Figures and data

Large Scale Data Integration Creates a Single-Cell Atlas of AML
(A) Overview of the analysis steps in creating AML scAtlas. (B) Proportion of cells (left panel) and samples (right panel) belonging to each AML subtype as defined by the ELN clinical guideline. (C) Age group and gender distribution of AML scAtlas cohort samples. (D) scVI harmonized UMAP colored by annotated cell types. (E) The expression of key hematopoietic marker genes across annotated cell types shown on a dotplot. Color scale shows mean gene expression, dot size represents the fraction of cells expressing the given gene.

Characterizing Cell Type Distributions in AML Subtypes
(A) UMAP highlighting the distribution of cells from different AML subtypes in AML scAtlas. (B) Schematic showing the workflow used to identify leukemic stem cells (LSCs) from the AML scAtlas hematopoietic stem and progenitor cell (HSPC) clusters. (C) Using the AML scAtlas HSPC clusters only, UMAP was regenerated and annotated with an AML-specific reference of leukemia stem and progenitor cells (LSPCs). (D) UMAPs showing the leukemic stem cell scores of each cell, for the LSC17 (left) and LSC6 (right). (E) Proportions of HSPC/LSPC populations in different AML subtypes (left) and AML risk groups (right), as defined by ELN clinical guidelines. (F) Comparison of LSC abundance in favourable and adverse ELN risk groups. Chi-Square test statistic: 8658.98, degrees of freedom: 1, P-value: 0.0.

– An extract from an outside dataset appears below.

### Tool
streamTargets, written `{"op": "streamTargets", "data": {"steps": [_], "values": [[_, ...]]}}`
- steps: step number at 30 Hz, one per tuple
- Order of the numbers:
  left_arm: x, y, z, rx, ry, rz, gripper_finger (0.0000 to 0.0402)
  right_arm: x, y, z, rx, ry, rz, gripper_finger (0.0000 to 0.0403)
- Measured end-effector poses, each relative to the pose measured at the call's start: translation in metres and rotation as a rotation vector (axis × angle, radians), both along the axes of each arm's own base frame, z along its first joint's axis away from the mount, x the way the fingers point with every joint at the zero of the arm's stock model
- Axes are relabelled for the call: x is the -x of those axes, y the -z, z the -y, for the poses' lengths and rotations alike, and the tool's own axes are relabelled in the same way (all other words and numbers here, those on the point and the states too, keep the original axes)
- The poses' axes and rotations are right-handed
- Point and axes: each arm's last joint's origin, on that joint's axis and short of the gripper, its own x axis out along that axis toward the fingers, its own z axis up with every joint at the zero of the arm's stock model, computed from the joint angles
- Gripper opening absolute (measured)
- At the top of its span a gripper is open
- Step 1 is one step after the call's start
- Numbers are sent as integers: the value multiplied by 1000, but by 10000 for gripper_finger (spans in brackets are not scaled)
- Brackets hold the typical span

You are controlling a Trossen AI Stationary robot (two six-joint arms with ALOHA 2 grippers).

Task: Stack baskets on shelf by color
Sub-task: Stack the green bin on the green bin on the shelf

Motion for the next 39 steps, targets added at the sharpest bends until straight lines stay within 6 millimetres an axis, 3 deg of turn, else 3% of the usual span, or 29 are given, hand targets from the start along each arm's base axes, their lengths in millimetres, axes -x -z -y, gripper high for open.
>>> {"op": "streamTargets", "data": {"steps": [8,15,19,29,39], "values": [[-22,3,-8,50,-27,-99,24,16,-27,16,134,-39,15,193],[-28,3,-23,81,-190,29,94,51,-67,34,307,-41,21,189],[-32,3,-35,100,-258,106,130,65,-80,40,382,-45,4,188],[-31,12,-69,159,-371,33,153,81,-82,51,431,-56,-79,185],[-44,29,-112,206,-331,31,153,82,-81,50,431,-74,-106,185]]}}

AML scAtlas Reveals Age-Associated Heterogeneity in t(8;21) AML
(A) Depiction of the workflow to generate and validate the t(8;21) AML gene regulatory network (GRN) from AML scAtlas. (B) Using the AML scAtlas t(8;21) sample cells, UMAP was re-computed and shows the different cell types. (C)Bar plots of the absolute cell type numbers (left panel) and the cell type proportions (right panel) stratified by age group. The CD34 enrichment performed on several adult samples is reflected. (D) Using HSPCs and CMPs only, the pySCENIC gene regulatory network (GRN) and regulon AUC scores were calculated. Z-score normalized scores underwent hierarchical clustering to create a clustered heatmap and identify age-associated regulons. Regulons were prioritized using their regulon specificity scores (RSS).

Validation of Age-Associated Regulons in Large Bulk RNA-Seq Cohorts
(A) Using previously defined age-associated regulons, pySCENIC AUC scores (Z-score normalized) were clustered to identify samples most enriched for inferred-prenatal and inferred-postnatal origin signatures. (B) Volcano plot of differentially expressed genes when comparing the inferred-prenatal origin and inferred-postnatal origin samples. Adjusted P value threshold 0.01; log2 fold change threshold 0.5. Regulon signature associated TFs are indicated. (C) Enrichment plot of significant gene sets enriched in the inferred-prenatal origin samples. GSEA was performed on the DEGs using MSigDB databases. FDR q-value threshold <0.05. (D) Enrichment plot of drug sensitivity gene sets enriched in the inferred-prenatal samples. GSEA was performed on the DEGs, using drug response signatures from published studies of 4 widely used AML drugs. FDR q-value threshold <0.05. (E) The predicted cell type proportions estimated using AutoGeneS deconvolution, of the inferred-prenatal and inferred-postnatal origin samples were compared using T-Tests. Significant P values <0.05 (*), <0.01 (**), <0.001 (***) and <0.0001 (****) are indicated.

Combining Multiomics Data Interrogates Age-Associated Regulons
(A) SCENIC+ eRegulon dotplot of showing correlation between scRNA-seq target gene activity (indicated by the color scale) and scATAC-seq target region accessibility (depicted by spot size). RSS identified the key activating eRegulons (+/+) between inferred-prenatal and inferred-postnatal origin disease and allows comparison of diagnosis (Dx) and relapse (Rel) time points. (B) Network showing the inferred-prenatal (blue) and inferred-postnatal (orange) associated eRegulons. Node size represents the number of target genes in each regulon. Edges represent interactions between nodes. (C) Over-representation analysis of age-associated eRegulon target genes using GO Biological Processes curated gene sets. Adjusted P value threshold 0.05. (D) Principal components analysis (PCA) of the gene based eRegulon enrichment scores for the inferred-prenatal origin disease at diagnosis and relapse. PC1 axis explains variance occurring between diagnosis and relapse, where this patient underwent a lineage switch. PC2 captures variance related to hematopoietic differentiation. (E) SCENIC+ perturbation simulation shows the predicted effect of knockout of selected TFs on the previously computed PCA embedding. Arrows indicate the predicted shift in cell states relative to the initial PCA embedding.